No sabiendo qué podía hacer mejor, llevé la epístola a Ritzner. Inclinóse al presentársela, y con grave expresión me rogó que me sentara. Luego de haber leído el cartel de desafío, escribió la siguiente respuesta, que llevé a Hermann:
Señor: Por intermedio de nuestro común amigo Mr. P... he recibido su carta de la fecha. Luego de reflexionar, admito francamente la conveniencia de la explicación sugerida por usted. Admito esto, me veo en gran dificultad (debido a la naturaleza refinadamente peculiar de nuestro desacuerdo y de la afrenta personal de que soy responsable) para expresar lo que tengo que decir por vía de explicación, en forma tal que satisfaga las minuciosas exigencias y los variados matices del presente caso. Deposito toda mi confianza, sin embargo, en la delicadísima discriminación en cuestiones vinculadas con la etiqueta, que ha dado a usted un renombre tan eminente y duradero. En la plena certidumbre de ser comprendido, pues, me permito no expresar mis sentimientos personales sino remitir a usted a las opiniones del Sieur Hedelin, tales como figuran en el noveno párrafo del capítulo Injuriœ per applicationem, per constructionem, et per se de su Duelli Lex Scripta, et non; aliterque. La finura de su discernimiento en las materias allí tratadas será suficiente, estoy seguro, para convencerlo de que la mera circunstancia de que yo lo remita a ese admirable pasaje bastará para satisfacer su caballeresco pedido de una explicación.

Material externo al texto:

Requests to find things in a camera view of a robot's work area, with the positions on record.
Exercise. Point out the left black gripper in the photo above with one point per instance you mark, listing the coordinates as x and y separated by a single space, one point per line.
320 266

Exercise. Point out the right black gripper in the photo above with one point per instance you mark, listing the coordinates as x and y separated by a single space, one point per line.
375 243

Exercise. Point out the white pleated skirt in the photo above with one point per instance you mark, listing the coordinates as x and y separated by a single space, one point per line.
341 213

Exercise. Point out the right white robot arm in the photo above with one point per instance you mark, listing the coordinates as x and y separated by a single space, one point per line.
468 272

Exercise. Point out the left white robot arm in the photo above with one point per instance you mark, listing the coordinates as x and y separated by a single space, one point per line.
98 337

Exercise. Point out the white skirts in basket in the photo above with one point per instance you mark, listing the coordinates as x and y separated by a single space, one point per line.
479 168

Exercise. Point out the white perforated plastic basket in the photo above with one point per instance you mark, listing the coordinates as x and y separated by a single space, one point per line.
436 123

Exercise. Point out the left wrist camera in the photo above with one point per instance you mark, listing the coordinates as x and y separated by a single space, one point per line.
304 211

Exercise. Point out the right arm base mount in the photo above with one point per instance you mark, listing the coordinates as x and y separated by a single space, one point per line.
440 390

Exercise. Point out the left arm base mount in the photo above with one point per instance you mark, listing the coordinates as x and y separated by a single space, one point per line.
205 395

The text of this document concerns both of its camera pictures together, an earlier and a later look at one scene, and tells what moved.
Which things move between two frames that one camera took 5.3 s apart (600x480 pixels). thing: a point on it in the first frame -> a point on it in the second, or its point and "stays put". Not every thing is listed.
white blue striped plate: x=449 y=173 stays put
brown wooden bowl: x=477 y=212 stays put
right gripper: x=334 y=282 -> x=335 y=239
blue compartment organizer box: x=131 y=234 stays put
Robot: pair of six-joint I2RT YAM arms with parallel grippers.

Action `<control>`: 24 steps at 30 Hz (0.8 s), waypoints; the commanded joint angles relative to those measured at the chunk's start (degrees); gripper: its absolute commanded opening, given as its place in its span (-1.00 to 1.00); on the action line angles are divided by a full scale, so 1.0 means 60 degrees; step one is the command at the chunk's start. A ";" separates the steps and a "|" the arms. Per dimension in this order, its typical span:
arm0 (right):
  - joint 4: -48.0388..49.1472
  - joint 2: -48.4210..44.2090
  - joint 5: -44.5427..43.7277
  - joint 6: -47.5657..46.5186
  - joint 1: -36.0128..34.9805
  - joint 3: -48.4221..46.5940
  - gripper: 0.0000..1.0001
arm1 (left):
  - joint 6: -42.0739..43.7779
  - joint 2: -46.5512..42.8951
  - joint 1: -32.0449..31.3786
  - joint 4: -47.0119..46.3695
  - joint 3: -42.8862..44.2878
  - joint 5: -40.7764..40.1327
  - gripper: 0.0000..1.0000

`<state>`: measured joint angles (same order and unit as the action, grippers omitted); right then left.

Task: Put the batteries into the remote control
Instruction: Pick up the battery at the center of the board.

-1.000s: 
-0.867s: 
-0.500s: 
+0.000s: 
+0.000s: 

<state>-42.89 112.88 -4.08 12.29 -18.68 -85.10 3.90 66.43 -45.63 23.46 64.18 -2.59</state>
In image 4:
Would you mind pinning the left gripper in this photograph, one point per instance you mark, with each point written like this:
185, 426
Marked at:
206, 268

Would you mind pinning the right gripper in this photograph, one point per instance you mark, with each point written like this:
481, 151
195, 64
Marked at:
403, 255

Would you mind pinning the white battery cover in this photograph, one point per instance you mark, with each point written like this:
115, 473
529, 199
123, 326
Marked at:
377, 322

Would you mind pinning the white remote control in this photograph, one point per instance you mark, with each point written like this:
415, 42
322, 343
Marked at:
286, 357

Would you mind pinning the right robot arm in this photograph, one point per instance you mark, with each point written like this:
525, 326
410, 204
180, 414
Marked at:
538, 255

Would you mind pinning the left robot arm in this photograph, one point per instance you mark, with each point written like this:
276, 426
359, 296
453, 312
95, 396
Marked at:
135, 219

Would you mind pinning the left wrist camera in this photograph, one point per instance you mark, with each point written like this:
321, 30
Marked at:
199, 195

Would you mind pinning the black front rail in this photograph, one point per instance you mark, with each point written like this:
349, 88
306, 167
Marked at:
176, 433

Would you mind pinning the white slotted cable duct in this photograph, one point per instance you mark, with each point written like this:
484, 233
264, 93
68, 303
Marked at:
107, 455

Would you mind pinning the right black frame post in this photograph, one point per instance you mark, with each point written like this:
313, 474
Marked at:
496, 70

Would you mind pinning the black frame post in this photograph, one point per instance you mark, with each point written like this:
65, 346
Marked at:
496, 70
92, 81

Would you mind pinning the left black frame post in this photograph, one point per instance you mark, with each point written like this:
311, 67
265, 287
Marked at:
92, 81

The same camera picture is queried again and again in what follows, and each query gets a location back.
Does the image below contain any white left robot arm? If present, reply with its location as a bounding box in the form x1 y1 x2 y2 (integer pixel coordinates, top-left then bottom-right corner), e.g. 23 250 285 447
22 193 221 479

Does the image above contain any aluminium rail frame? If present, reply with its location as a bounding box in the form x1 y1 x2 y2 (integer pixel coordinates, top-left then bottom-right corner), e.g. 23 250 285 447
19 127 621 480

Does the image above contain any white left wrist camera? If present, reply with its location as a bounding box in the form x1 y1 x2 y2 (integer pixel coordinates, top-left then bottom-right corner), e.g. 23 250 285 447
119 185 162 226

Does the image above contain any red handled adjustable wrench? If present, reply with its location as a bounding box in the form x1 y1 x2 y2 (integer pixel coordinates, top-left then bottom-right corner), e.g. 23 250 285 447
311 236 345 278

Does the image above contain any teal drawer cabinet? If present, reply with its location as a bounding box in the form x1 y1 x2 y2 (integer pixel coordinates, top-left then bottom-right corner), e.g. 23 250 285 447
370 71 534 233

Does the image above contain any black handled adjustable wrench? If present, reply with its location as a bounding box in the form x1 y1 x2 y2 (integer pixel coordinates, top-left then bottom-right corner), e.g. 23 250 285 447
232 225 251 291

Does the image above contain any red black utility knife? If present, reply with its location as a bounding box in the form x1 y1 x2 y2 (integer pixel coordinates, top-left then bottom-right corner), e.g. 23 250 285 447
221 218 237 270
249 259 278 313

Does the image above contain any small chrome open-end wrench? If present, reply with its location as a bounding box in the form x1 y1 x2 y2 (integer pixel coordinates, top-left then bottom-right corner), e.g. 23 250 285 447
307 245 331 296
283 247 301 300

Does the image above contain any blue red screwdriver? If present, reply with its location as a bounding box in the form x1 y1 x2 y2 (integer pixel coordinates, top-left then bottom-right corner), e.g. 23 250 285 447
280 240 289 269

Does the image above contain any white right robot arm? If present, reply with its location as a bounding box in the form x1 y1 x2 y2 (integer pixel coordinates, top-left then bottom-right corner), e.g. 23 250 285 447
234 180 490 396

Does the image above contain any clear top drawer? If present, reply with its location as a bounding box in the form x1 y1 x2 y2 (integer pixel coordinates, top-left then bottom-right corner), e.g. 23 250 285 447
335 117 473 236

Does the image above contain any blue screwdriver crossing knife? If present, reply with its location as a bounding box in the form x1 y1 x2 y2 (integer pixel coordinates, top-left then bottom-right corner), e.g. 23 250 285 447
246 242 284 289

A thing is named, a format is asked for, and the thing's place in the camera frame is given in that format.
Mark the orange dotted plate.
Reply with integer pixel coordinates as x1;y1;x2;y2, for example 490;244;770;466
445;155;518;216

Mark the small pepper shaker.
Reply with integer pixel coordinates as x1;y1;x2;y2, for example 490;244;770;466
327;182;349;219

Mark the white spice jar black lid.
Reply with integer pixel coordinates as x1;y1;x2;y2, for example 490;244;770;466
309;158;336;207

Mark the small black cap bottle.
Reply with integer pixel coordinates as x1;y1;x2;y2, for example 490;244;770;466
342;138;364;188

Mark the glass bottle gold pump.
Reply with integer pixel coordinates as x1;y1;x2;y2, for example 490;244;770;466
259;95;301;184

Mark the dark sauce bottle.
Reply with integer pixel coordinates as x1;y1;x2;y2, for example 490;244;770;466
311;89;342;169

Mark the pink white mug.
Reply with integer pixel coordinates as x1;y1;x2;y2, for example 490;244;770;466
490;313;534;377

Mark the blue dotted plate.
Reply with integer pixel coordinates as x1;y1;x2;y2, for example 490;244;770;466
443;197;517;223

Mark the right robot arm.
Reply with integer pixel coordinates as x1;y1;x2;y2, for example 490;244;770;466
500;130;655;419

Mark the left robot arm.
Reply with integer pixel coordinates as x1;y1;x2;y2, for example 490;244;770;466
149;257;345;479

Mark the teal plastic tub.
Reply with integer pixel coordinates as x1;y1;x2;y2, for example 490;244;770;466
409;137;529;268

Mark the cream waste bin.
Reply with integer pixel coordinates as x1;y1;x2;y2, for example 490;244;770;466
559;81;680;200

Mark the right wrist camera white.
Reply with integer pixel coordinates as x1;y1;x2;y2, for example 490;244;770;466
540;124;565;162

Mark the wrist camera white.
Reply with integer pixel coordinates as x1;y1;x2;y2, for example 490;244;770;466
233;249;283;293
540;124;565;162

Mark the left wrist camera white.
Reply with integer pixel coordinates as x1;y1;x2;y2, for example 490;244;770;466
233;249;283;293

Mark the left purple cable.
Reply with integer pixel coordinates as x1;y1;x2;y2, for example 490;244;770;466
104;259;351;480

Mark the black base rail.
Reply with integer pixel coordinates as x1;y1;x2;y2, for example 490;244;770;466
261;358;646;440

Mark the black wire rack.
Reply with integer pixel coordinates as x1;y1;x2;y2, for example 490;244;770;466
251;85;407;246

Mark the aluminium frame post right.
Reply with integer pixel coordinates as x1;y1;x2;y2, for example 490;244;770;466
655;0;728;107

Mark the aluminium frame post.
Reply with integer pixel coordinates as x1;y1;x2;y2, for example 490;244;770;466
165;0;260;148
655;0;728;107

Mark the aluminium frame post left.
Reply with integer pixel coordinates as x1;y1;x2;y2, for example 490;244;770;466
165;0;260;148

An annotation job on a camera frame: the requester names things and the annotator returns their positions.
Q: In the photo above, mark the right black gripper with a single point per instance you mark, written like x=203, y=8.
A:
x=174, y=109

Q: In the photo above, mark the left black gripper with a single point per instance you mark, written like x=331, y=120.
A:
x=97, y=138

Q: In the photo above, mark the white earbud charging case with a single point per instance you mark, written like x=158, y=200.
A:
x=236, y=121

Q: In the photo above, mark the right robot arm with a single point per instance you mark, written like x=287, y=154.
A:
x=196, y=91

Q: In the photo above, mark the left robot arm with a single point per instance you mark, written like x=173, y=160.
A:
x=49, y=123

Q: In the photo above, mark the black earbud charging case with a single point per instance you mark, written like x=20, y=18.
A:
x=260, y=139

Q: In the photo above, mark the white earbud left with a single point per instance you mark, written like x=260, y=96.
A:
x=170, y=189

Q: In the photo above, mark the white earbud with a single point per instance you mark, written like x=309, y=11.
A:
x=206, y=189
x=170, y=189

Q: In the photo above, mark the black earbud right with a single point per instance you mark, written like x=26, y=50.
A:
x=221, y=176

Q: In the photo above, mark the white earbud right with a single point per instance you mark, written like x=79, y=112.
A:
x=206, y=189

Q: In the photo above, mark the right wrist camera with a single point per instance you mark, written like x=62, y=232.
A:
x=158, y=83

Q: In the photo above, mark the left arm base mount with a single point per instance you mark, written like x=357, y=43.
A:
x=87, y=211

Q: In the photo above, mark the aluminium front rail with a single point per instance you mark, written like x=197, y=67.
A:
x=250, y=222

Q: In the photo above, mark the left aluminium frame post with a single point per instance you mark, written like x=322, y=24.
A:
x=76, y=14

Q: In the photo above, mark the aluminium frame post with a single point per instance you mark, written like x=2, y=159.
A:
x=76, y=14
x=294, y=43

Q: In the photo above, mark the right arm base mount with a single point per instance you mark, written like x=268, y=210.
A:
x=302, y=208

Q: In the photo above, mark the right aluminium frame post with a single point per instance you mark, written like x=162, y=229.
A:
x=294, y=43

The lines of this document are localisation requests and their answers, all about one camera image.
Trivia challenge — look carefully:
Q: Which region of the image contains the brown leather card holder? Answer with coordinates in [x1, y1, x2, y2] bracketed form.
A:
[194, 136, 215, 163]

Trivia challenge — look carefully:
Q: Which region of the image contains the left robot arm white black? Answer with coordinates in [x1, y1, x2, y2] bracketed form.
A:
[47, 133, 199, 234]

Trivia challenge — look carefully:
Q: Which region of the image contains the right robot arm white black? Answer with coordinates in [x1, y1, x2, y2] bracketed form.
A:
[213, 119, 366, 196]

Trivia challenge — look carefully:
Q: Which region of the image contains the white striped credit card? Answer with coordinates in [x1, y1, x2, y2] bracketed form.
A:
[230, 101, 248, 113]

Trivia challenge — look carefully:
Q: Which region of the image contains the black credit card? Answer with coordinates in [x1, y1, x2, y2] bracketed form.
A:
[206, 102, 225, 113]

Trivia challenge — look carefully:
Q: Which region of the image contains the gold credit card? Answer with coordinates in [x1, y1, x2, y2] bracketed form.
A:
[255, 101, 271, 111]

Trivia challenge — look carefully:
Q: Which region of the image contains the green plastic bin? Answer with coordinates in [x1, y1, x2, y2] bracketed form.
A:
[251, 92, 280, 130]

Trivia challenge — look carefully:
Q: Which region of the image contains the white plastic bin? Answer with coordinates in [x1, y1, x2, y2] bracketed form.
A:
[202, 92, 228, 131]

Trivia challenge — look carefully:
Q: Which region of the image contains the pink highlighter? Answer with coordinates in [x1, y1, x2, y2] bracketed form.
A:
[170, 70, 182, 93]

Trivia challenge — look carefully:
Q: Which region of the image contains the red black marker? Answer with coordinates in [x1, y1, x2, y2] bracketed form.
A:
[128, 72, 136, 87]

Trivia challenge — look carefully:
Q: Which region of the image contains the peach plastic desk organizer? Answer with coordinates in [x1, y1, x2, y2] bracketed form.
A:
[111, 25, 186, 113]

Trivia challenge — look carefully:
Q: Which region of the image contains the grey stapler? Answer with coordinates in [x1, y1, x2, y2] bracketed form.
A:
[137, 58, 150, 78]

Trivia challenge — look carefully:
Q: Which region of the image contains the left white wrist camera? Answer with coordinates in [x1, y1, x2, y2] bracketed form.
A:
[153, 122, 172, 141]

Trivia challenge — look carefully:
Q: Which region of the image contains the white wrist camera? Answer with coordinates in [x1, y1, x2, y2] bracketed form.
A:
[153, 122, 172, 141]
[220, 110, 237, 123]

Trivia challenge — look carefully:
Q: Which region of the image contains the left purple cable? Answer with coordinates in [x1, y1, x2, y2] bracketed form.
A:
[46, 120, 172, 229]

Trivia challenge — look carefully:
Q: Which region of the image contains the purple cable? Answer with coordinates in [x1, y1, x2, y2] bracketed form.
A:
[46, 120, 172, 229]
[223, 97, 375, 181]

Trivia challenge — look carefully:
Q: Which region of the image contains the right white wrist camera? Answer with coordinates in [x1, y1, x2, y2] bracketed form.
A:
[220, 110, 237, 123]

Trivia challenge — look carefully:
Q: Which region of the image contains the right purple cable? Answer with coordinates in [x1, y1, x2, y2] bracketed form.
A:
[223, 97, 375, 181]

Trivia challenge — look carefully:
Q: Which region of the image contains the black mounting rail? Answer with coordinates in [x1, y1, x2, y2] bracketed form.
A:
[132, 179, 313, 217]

Con la expresión de mi profundo respeto, su muy obediente servidor.
Von Jung
Al señor Johann Hermann
18 de agosto de 18...
Hermann comenzó la lectura de esta carta con el entrecejo fruncido, pero no tardó en sonreír de la manera más ridículamente vanidosa al llegar a la jerigonza sobre las Injuriœ per applicationem, per constructionem, et per se. Una vez que hubo terminado, me pidió con la más suave de las sonrisas que tomara asiento, mientras consultaba el tratado en cuestión. Buscando el pasaje especificado, lo leyó para sí con gran cuidado y luego, cerrando el libro, me solicitó en mi carácter de amigo personal que expresara al barón Von Jung su profundo reconocimiento ante tan caballeresco proceder, y que le asegurara que la explicación ofrecida era de naturaleza tan honorable como satisfactoria.
Un tanto sorprendido por esto, retorné a los aposentos del barón, quien pareció recibir el amistoso mensaje de Hermann como si fuera la cosa más natural del mundo. Luego de conversar conmigo unos instantes, pasó a otra habitación, de la cual regresó trayendo el inmortal tratado Duelli Lex Scripta, et non; aliterque. Alcanzándome el volumen, me pidió que leyera una parte del mismo. Traté de hacerlo sin resultado, pues no me era posible comprender una sola sílaba. Ritzner tomó entonces el libro y me leyó un capítulo en voz alta. Para mi gran sorpresa, lo que leía resultó ser el más absurdo de los relatos acerca del duelo entre dos mandriles...
No tardó mi amigo en explicarme el misterio, mostrándome que aquel volumen, contra lo que aparentaba prima facie, estaba escrito siguiendo el sistema de los versos disparatados de Du Bartas; es decir, que las palabras habían sido ingeniosamente dispuestas para producir una apariencia inteligible y hasta de profundidad conceptual, aunque en realidad aquello no tenía pies ni cabeza. La clave del libro consistía en leer una palabra de cada tres, con lo cual surgían una serie de ridiculas chanzas sobre un combate celebrado en nuestros tiempos.
El barón me informó más tarde que se las había arreglado para que Hermann conociera el tratado dos o tres semanas antes de la aventura, y que por el tono general de su conversación se había dado cuenta de que lo había estudiado atentamente y que estaba convencidísimo de que era una obra de raro mérito. Basándose en esto, puso en práctica su broma. Hermann se hubiera dejado matar diez mil veces antes de reconocer su incapacidad para comprender cualquiera de las cosas que en este mundo se llevan escritas sobre el duelo.